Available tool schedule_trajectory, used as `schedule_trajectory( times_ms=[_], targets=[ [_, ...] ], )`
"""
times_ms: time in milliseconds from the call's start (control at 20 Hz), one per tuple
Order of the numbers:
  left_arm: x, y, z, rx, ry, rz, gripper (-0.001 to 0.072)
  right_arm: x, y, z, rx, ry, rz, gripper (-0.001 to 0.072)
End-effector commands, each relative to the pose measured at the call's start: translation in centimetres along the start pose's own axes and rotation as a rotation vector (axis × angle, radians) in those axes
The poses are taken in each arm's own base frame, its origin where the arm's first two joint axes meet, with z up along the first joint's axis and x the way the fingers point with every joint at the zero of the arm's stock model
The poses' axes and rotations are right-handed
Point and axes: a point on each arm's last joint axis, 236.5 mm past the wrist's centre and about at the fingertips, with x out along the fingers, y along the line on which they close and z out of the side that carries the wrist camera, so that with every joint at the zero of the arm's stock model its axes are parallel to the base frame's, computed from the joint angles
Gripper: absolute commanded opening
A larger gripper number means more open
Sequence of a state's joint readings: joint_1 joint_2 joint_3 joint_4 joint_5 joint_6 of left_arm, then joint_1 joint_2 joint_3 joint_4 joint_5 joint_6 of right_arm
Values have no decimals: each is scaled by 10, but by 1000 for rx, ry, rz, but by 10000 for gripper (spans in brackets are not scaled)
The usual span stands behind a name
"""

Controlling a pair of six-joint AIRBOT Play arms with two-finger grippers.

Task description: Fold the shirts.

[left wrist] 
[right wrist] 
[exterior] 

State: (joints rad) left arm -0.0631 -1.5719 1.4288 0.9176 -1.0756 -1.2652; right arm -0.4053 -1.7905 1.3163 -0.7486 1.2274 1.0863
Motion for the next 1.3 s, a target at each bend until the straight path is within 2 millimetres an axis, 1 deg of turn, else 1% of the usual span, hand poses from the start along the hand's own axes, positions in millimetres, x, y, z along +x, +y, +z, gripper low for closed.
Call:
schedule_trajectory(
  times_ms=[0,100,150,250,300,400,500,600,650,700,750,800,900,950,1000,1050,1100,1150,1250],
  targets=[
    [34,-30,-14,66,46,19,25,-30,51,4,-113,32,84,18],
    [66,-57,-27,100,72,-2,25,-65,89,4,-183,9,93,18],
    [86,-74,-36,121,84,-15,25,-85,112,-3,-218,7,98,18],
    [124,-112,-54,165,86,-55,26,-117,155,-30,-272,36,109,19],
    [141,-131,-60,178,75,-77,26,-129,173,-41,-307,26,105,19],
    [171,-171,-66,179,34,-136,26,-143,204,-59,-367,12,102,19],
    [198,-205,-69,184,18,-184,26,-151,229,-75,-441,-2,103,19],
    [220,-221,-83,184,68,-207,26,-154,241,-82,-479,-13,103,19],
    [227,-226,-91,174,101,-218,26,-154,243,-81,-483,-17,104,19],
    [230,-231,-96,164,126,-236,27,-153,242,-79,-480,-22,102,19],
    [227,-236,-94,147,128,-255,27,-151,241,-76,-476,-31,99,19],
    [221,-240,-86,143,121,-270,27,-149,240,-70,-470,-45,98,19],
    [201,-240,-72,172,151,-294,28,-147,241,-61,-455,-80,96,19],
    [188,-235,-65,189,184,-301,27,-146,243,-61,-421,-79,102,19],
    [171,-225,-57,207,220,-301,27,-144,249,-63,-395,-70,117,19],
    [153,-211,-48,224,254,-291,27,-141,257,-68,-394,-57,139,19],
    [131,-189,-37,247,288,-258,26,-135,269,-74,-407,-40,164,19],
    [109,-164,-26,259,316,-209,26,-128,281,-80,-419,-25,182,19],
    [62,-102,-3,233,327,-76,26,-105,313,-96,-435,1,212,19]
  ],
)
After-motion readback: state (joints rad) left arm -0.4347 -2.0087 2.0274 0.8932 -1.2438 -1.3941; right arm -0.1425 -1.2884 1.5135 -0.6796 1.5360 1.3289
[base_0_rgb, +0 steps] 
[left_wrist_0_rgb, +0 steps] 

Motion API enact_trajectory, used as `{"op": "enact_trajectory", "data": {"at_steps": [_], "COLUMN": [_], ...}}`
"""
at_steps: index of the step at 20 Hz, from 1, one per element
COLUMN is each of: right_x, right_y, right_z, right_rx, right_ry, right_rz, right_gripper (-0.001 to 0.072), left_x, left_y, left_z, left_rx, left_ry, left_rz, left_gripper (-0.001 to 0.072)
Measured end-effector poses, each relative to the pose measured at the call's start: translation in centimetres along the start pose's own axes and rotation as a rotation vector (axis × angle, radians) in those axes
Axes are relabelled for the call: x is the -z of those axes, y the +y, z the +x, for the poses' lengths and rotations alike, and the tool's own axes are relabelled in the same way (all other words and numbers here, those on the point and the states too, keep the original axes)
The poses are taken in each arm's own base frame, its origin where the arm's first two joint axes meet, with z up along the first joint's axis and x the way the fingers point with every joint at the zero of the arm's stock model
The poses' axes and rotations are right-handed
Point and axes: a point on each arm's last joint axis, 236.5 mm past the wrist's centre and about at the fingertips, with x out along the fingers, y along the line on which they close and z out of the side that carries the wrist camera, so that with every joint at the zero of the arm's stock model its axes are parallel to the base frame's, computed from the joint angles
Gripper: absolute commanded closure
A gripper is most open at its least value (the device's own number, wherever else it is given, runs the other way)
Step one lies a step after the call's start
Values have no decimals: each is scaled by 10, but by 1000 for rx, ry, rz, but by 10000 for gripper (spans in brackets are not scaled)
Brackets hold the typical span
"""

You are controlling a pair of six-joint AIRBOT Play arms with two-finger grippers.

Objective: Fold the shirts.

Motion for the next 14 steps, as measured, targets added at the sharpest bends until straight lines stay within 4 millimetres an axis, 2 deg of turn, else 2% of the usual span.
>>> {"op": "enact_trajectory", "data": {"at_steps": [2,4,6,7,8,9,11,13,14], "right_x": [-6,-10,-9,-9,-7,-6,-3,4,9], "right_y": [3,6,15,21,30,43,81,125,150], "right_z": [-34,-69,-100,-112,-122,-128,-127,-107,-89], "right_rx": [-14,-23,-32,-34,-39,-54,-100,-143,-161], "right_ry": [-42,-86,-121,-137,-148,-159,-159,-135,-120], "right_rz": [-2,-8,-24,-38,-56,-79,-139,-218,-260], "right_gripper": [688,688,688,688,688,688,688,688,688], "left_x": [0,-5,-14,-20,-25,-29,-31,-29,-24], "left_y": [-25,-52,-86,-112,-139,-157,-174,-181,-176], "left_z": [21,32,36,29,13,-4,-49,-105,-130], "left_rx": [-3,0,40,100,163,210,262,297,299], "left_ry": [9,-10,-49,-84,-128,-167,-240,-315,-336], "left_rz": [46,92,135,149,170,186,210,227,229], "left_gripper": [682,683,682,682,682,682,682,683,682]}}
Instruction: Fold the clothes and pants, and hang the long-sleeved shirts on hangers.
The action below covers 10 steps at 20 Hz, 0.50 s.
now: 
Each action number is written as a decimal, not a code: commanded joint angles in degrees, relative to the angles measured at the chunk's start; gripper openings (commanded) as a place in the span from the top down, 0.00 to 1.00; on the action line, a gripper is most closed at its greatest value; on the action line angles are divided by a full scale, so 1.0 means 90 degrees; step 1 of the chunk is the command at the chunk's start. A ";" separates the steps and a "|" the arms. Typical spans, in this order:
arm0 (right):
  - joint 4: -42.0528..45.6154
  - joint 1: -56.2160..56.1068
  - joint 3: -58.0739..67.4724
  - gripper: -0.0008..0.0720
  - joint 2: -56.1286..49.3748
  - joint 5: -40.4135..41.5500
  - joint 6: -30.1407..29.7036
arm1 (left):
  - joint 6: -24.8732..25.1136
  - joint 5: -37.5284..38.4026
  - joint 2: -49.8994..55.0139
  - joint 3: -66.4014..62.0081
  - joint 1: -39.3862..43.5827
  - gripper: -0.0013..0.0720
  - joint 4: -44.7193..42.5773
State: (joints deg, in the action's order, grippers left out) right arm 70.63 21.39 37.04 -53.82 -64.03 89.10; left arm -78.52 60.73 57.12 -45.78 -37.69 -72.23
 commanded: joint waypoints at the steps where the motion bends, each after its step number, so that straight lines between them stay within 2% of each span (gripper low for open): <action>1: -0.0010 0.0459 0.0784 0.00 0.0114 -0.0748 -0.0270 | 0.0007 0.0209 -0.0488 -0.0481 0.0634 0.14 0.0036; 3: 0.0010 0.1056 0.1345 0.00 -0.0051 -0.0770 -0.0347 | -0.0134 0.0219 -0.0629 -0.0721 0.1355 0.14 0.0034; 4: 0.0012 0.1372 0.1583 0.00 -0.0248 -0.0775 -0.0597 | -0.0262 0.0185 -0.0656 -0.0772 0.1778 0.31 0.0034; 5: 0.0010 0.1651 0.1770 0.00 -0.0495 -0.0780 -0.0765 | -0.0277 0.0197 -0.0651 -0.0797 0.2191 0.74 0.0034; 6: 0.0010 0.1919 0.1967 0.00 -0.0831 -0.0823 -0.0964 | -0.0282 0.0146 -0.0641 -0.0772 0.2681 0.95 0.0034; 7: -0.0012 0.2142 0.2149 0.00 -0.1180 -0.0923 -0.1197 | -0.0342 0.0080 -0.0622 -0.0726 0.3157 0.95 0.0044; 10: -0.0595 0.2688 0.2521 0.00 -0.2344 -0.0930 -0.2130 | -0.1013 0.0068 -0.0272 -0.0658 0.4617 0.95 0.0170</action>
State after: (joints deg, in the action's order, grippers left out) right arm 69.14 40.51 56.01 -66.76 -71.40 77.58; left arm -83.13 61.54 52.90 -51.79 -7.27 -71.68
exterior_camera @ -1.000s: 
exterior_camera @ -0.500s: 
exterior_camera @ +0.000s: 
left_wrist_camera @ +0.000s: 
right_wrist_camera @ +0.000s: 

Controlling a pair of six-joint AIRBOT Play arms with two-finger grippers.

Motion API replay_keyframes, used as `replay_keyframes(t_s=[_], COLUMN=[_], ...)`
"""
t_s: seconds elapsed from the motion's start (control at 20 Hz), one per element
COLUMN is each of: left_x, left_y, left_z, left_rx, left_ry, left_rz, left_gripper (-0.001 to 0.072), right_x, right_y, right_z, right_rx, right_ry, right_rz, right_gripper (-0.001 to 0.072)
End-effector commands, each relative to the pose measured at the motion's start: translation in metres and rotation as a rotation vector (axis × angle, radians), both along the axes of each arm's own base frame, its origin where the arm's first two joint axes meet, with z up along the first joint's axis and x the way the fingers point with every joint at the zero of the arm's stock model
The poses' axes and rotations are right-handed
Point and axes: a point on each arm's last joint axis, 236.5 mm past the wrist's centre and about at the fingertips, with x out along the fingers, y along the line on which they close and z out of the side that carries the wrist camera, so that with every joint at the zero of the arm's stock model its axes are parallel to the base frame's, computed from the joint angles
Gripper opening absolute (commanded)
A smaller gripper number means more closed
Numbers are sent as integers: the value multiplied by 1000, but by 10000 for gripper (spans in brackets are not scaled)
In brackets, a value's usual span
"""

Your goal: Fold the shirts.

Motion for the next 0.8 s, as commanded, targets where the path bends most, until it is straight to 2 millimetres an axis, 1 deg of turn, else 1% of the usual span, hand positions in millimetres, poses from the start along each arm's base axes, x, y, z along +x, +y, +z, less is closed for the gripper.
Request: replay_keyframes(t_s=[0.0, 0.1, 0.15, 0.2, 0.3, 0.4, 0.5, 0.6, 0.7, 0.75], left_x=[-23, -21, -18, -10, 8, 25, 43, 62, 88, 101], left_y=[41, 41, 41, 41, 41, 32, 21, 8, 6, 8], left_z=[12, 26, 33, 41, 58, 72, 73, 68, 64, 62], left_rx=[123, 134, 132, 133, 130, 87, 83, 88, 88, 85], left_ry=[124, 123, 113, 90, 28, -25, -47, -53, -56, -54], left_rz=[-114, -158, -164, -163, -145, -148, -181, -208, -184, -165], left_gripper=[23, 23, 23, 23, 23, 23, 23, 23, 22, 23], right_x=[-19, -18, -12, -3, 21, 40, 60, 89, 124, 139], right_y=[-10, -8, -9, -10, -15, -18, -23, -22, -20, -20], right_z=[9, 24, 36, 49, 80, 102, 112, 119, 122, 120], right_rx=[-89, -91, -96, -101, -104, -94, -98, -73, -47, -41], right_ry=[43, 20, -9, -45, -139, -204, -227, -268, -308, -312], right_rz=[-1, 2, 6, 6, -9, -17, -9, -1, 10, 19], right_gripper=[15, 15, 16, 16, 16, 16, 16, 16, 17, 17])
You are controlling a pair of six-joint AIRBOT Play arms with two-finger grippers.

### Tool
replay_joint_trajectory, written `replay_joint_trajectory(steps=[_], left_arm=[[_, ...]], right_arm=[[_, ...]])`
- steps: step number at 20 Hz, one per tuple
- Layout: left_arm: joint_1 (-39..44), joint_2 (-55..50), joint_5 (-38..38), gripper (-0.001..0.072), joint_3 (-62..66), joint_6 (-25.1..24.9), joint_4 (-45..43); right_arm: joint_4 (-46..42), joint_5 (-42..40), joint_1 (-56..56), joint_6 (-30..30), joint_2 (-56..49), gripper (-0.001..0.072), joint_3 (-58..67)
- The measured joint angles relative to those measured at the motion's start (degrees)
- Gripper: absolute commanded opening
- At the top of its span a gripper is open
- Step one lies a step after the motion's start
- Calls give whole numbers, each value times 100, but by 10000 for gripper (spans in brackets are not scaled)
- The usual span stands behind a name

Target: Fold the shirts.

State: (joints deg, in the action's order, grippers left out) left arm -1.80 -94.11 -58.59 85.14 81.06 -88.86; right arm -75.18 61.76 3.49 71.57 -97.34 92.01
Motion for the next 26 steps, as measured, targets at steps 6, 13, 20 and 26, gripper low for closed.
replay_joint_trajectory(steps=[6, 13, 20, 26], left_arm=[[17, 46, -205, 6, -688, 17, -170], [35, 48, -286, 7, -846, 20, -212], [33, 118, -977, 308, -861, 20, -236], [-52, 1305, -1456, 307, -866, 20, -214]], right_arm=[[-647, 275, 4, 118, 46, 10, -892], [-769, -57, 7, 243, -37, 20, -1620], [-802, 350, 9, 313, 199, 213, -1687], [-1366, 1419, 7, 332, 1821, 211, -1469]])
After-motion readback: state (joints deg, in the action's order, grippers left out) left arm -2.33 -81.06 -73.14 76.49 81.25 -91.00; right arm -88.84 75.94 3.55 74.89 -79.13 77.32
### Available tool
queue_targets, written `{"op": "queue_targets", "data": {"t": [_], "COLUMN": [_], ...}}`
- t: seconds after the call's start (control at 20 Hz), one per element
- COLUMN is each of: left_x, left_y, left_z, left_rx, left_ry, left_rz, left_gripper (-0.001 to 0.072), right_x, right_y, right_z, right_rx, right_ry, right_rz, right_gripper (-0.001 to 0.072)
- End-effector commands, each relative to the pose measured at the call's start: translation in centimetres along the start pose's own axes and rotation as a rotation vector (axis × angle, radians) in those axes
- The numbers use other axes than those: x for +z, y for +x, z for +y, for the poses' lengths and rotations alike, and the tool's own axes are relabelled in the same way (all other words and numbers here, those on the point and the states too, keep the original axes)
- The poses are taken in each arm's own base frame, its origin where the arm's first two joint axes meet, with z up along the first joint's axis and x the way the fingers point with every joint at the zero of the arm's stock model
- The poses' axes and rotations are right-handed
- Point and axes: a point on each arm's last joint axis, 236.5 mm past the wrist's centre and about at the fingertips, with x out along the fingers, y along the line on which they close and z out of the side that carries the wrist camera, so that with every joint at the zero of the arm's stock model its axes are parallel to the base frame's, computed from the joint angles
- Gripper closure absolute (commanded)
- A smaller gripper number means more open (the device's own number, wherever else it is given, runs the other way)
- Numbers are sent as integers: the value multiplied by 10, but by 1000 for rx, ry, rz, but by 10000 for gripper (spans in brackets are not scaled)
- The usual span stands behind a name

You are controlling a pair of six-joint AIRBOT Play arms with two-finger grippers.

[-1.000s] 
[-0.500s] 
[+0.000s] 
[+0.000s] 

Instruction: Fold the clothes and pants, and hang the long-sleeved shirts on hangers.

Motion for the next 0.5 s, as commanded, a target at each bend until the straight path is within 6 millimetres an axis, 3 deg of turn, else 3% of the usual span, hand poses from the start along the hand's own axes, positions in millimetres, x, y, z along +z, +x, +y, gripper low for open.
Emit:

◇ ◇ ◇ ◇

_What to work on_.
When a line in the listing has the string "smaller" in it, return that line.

_Response to the exercise_.
A smaller gripper number means more closed
- A smaller gripper number means more open (the device's own number, wherever else it is given, runs the other way)

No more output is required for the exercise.